**Items listed in a dataset**
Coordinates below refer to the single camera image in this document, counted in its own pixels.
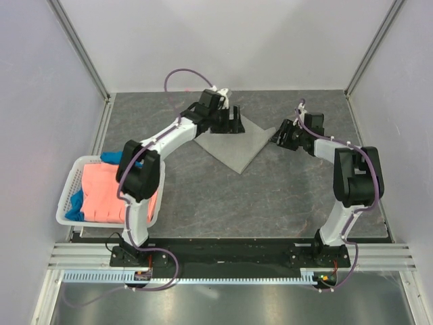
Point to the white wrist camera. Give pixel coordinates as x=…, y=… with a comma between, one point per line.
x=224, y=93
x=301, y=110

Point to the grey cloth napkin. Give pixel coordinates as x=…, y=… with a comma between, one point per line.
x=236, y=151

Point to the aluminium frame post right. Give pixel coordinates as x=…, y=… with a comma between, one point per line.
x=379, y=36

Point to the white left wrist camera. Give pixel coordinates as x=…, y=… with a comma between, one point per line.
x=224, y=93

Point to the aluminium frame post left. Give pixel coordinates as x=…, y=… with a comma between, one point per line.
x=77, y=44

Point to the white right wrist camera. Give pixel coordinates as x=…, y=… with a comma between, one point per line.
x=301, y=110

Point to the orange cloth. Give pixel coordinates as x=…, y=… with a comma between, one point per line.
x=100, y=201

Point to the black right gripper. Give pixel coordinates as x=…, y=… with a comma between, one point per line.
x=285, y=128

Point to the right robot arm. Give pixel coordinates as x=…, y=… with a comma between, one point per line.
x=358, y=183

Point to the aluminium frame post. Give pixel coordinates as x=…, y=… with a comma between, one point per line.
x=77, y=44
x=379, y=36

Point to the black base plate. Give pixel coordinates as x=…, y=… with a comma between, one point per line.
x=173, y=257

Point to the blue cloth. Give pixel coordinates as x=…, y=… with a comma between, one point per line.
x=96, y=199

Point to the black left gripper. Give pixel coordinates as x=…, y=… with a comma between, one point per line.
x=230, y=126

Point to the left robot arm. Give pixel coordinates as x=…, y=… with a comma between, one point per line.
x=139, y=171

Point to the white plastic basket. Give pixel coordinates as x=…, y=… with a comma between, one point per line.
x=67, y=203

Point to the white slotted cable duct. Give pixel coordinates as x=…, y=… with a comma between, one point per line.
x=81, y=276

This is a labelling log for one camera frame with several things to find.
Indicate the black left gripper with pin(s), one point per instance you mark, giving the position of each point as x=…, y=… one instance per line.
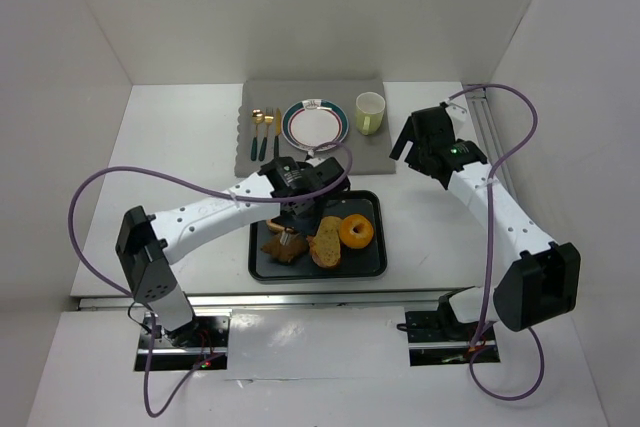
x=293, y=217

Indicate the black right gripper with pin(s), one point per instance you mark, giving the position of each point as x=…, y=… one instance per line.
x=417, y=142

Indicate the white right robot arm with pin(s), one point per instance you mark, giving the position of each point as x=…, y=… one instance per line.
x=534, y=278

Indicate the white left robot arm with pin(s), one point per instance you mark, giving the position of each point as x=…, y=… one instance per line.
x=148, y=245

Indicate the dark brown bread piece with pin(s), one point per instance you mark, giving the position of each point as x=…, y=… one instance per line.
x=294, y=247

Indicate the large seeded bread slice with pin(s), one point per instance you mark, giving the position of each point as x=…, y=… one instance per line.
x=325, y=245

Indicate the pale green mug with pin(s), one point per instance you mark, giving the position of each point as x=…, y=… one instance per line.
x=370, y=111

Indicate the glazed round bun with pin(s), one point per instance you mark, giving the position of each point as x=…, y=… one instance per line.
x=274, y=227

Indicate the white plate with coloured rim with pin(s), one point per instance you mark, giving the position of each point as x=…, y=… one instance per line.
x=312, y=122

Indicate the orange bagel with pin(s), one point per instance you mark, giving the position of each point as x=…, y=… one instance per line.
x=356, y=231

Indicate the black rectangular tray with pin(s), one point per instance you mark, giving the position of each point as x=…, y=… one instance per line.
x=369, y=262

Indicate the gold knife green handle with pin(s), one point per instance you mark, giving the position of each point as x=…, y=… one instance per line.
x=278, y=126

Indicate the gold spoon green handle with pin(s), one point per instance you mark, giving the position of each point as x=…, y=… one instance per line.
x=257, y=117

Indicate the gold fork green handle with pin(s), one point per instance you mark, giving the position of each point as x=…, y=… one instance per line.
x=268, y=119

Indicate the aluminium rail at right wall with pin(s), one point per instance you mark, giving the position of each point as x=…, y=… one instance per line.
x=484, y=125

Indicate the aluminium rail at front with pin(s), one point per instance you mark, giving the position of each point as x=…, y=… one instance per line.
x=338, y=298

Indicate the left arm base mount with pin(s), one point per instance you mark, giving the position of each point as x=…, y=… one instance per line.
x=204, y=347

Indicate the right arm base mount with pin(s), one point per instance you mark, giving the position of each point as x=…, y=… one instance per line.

**Try it**
Exactly as written, set down each line of the records, leaving out the pictures.

**Solution below**
Coordinates below refer to the single camera image in this document, counted in its own pixels.
Point to the white wrist camera. Give pixel coordinates as x=…, y=… with a comma between, one point per line.
x=224, y=93
x=301, y=110

Point to the grey cloth napkin. Give pixel coordinates as x=…, y=… with a comma between, one point per line.
x=236, y=151

Point to the aluminium frame post right. Give pixel coordinates as x=…, y=… with a comma between, one point per line.
x=379, y=36

Point to the white left wrist camera. Give pixel coordinates as x=…, y=… with a comma between, one point per line.
x=224, y=93

Point to the aluminium frame post left. Give pixel coordinates as x=…, y=… with a comma between, one point per line.
x=77, y=44

Point to the white right wrist camera. Give pixel coordinates as x=…, y=… with a comma between, one point per line.
x=301, y=110

Point to the orange cloth. Give pixel coordinates as x=…, y=… with a comma between, one point per line.
x=100, y=201

Point to the black right gripper. Give pixel coordinates as x=…, y=… with a comma between, one point per line.
x=285, y=128

Point to the right robot arm. Give pixel coordinates as x=…, y=… with a comma between, one point per line.
x=358, y=183

Point to the aluminium frame post. Give pixel coordinates as x=…, y=… with a comma between, one point per line.
x=77, y=44
x=379, y=36

Point to the black base plate. Give pixel coordinates as x=…, y=… with a comma between, one point per line.
x=173, y=257

Point to the blue cloth. Give pixel coordinates as x=…, y=… with a comma between, one point per line.
x=96, y=199

Point to the black left gripper. Give pixel coordinates as x=…, y=… with a comma between, one point per line.
x=230, y=126

Point to the left robot arm. Give pixel coordinates as x=…, y=… with a comma between, one point per line.
x=139, y=171

Point to the white plastic basket. Give pixel coordinates as x=…, y=… with a comma between, one point per line.
x=67, y=203

Point to the white slotted cable duct. Give pixel coordinates as x=…, y=… with a comma between, one point per line.
x=81, y=276

This is a labelling log for one camera frame with several things to find.
Indicate the black left gripper with pin(s), one point per instance you mark, giving the position of each point as x=…, y=… one instance per line.
x=293, y=217

Indicate the black right gripper with pin(s), one point per instance you mark, giving the position of each point as x=…, y=… one instance per line.
x=417, y=142

Indicate the white right robot arm with pin(s), one point per instance you mark, giving the position of each point as x=…, y=… one instance per line.
x=534, y=278

Indicate the white left robot arm with pin(s), one point per instance you mark, giving the position of each point as x=…, y=… one instance per line.
x=148, y=245

Indicate the dark brown bread piece with pin(s), one point per instance you mark, giving the position of each point as x=…, y=… one instance per line.
x=294, y=247

Indicate the large seeded bread slice with pin(s), one point per instance you mark, giving the position of each point as x=…, y=… one instance per line.
x=325, y=245

Indicate the pale green mug with pin(s), one point per instance you mark, giving the position of each point as x=…, y=… one instance per line.
x=370, y=111

Indicate the glazed round bun with pin(s), one point per instance you mark, giving the position of each point as x=…, y=… one instance per line.
x=274, y=227

Indicate the white plate with coloured rim with pin(s), one point per instance you mark, giving the position of each point as x=…, y=… one instance per line.
x=312, y=122

Indicate the orange bagel with pin(s), one point per instance you mark, giving the position of each point as x=…, y=… one instance per line.
x=356, y=231

Indicate the black rectangular tray with pin(s), one point per instance you mark, giving the position of each point as x=…, y=… one instance per line.
x=369, y=262

Indicate the gold knife green handle with pin(s), one point per instance you mark, giving the position of each point as x=…, y=… one instance per line.
x=278, y=126

Indicate the gold spoon green handle with pin(s), one point per instance you mark, giving the position of each point as x=…, y=… one instance per line.
x=257, y=117

Indicate the gold fork green handle with pin(s), one point per instance you mark, giving the position of each point as x=…, y=… one instance per line.
x=268, y=119

Indicate the aluminium rail at right wall with pin(s), one point per instance you mark, giving the position of each point as x=…, y=… one instance per line.
x=484, y=125

Indicate the aluminium rail at front with pin(s), one point per instance you mark, giving the position of each point as x=…, y=… one instance per line.
x=338, y=298

Indicate the left arm base mount with pin(s), one point per instance you mark, giving the position of each point as x=…, y=… one instance per line.
x=204, y=347

Indicate the right arm base mount with pin(s), one point per instance you mark, giving the position of each point as x=…, y=… one instance per line.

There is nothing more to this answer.